Pick out every line of the entries below where "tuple" occurs, and copy those lines.

(Extracted records)
□ □ □

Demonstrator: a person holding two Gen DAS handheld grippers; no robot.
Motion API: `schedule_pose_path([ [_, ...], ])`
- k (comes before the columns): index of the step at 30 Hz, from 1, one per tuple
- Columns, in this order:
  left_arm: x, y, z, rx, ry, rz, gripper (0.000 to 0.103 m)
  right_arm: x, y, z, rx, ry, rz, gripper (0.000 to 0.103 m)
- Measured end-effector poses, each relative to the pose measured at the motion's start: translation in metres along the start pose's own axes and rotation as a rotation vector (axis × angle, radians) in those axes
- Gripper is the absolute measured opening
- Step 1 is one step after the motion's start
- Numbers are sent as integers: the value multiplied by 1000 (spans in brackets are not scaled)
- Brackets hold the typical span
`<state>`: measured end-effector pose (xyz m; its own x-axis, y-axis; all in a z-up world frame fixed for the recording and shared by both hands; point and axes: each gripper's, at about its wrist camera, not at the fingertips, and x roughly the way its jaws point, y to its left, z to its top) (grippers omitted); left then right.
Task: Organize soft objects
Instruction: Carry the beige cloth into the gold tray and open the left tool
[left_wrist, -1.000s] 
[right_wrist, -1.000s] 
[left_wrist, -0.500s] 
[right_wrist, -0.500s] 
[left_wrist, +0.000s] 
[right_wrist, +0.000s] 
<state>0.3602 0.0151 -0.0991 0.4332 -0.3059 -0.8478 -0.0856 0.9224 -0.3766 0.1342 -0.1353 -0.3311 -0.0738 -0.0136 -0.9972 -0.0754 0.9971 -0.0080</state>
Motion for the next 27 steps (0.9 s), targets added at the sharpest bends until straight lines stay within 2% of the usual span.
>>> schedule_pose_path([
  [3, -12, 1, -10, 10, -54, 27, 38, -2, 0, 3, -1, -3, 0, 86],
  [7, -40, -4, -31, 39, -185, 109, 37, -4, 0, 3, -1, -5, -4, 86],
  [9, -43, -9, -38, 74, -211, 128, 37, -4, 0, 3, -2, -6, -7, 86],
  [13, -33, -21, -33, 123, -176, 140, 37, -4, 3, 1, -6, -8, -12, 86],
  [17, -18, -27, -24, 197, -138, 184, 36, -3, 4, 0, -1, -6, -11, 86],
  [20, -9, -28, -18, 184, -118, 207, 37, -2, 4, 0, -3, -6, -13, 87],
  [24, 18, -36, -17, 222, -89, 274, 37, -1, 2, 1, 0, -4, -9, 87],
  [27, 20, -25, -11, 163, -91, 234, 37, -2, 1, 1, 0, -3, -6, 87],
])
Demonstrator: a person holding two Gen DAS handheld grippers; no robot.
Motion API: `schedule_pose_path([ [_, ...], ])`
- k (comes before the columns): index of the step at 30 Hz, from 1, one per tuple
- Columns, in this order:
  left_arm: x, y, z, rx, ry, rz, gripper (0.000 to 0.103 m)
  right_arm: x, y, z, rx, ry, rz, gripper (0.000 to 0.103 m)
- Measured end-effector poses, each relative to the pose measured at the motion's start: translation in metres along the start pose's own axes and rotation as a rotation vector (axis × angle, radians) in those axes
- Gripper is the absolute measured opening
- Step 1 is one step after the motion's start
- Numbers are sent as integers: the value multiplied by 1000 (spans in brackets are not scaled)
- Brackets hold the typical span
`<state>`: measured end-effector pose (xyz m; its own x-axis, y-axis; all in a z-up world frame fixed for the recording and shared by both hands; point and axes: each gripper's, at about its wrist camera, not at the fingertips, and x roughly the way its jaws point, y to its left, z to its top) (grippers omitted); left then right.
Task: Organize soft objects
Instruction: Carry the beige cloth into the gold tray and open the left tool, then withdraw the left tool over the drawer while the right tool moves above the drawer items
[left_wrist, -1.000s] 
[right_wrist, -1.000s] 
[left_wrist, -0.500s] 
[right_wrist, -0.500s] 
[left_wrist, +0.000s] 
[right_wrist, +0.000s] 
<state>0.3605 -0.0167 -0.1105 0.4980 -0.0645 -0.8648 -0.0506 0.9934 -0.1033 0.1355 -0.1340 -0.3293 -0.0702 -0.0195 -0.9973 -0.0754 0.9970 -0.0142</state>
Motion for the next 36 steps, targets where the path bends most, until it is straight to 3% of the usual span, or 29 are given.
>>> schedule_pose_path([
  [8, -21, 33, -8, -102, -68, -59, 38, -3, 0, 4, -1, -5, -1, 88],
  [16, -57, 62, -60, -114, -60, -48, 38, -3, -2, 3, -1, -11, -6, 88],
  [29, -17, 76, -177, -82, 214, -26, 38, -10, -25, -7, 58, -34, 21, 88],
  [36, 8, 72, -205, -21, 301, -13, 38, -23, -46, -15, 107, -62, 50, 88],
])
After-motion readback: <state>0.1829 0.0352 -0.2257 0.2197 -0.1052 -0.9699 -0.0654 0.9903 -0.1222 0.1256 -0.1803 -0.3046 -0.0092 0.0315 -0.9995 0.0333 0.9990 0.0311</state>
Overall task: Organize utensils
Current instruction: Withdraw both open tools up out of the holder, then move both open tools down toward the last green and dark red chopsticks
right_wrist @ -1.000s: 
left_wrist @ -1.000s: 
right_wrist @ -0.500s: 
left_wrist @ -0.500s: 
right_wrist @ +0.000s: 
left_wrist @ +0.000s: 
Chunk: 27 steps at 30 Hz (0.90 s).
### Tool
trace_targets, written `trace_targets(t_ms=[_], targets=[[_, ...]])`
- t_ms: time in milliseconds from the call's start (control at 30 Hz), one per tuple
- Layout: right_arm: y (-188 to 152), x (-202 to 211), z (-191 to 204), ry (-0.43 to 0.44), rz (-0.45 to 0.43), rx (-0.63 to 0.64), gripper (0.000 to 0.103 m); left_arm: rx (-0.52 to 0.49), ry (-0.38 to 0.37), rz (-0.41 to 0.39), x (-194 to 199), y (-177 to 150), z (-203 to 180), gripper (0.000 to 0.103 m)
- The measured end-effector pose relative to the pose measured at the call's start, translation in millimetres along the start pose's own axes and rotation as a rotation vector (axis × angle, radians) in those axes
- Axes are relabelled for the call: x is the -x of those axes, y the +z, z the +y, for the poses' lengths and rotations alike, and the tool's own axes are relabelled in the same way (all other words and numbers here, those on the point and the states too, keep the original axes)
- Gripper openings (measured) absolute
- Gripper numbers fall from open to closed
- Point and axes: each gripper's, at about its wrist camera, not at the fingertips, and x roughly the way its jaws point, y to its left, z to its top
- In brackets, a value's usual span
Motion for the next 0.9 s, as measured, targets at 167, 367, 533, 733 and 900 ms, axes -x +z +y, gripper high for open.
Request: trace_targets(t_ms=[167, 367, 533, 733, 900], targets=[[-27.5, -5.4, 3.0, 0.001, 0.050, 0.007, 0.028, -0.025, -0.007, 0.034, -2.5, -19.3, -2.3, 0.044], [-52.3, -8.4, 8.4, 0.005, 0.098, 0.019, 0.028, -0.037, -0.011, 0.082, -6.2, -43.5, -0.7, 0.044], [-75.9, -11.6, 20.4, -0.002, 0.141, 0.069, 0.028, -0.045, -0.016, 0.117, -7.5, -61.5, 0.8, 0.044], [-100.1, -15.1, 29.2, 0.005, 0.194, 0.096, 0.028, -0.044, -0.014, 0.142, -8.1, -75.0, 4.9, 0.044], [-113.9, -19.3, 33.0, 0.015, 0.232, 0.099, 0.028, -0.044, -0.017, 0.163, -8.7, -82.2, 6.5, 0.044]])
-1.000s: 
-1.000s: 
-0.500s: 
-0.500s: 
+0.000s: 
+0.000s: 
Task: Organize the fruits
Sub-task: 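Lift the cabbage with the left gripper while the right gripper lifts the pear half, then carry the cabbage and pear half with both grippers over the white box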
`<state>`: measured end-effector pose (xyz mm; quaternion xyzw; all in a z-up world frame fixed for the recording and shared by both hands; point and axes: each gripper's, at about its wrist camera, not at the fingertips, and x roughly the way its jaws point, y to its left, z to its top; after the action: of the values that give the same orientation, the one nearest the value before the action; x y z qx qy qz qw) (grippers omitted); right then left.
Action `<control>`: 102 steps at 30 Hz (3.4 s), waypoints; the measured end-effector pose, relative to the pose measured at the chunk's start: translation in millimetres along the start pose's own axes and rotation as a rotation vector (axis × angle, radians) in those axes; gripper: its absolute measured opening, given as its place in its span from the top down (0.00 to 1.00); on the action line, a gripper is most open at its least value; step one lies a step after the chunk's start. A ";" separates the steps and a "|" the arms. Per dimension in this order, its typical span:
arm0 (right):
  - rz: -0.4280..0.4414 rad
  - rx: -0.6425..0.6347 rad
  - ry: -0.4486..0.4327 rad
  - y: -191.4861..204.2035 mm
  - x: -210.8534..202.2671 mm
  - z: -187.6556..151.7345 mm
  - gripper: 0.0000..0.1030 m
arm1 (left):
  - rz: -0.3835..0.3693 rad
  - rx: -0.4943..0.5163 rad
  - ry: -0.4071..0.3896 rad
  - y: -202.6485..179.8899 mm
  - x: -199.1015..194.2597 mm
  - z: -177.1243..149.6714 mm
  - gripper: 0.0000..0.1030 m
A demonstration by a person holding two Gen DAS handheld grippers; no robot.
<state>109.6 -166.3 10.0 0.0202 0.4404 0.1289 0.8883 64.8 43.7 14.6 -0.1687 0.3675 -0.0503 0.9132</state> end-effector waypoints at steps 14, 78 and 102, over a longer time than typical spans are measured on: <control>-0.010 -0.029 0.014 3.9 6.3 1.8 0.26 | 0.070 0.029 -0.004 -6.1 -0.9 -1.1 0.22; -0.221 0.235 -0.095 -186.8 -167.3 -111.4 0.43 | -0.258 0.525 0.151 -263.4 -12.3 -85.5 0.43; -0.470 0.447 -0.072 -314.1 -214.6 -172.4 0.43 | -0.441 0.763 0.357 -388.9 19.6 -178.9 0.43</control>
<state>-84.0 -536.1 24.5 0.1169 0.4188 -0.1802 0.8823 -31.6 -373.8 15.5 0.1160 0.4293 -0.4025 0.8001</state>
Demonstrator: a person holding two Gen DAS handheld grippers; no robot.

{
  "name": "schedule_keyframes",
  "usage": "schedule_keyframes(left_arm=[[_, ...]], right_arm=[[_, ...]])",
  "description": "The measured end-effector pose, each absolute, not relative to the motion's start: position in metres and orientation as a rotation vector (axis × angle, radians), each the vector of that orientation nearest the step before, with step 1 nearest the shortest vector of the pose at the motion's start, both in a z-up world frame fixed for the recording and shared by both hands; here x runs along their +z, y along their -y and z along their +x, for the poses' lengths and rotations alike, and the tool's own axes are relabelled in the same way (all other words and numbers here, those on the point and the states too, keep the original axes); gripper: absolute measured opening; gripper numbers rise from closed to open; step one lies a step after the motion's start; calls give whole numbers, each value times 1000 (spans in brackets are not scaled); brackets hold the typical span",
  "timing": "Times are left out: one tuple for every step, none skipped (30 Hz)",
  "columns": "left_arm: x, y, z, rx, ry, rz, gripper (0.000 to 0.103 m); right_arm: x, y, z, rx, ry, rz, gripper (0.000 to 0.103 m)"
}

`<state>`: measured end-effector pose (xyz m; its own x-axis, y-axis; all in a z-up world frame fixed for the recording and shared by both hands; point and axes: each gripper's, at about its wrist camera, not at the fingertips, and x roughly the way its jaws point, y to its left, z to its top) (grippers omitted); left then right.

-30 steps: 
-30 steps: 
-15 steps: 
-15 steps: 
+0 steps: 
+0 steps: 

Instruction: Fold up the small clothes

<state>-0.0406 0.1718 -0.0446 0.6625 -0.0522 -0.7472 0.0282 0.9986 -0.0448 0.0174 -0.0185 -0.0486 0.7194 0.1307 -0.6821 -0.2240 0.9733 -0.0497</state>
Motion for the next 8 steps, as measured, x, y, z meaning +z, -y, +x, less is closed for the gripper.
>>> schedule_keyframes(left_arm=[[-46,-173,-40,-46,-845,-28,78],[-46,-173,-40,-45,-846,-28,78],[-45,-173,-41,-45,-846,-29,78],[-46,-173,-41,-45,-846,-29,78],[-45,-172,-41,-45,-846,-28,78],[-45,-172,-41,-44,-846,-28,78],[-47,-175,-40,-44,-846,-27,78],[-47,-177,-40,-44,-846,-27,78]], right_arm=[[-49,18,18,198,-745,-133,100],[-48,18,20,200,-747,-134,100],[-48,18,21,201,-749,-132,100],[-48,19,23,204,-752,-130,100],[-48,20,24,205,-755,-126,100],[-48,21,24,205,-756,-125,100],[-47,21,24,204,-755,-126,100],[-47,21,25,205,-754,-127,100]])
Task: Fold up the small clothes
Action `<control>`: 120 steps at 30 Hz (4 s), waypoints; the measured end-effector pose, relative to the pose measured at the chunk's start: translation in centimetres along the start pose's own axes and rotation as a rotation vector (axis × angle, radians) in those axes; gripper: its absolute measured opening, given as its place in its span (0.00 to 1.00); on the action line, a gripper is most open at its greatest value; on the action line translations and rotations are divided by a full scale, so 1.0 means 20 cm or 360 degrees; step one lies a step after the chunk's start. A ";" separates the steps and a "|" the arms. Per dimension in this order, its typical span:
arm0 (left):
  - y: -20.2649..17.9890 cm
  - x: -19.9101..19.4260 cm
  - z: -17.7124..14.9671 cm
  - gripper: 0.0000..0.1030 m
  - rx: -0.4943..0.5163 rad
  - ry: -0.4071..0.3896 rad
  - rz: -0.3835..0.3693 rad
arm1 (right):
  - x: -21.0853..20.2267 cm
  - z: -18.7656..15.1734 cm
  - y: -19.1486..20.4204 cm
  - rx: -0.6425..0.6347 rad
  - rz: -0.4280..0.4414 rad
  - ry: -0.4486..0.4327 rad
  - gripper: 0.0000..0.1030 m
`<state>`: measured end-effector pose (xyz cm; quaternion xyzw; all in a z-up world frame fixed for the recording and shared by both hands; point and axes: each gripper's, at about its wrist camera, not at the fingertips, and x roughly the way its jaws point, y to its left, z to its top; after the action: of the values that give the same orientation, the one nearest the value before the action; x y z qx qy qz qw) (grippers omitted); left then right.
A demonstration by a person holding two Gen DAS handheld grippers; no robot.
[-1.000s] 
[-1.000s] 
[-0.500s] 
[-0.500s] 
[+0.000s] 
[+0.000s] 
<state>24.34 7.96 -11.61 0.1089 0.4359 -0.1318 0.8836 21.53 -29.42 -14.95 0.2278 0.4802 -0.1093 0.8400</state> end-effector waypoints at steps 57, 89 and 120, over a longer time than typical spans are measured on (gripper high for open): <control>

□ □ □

* Solution for this problem *
- k (comes before the columns): index of the step at 30 Hz, from 1, one per tuple
- k (comes before the columns): index of the step at 30 Hz, from 1, one per tuple
- t_ms: time in milliseconds from the call's start (control at 30 Hz), one per tuple
  "timing": "Times are left out: one tuple for every step, none skipped (30 Hz)",

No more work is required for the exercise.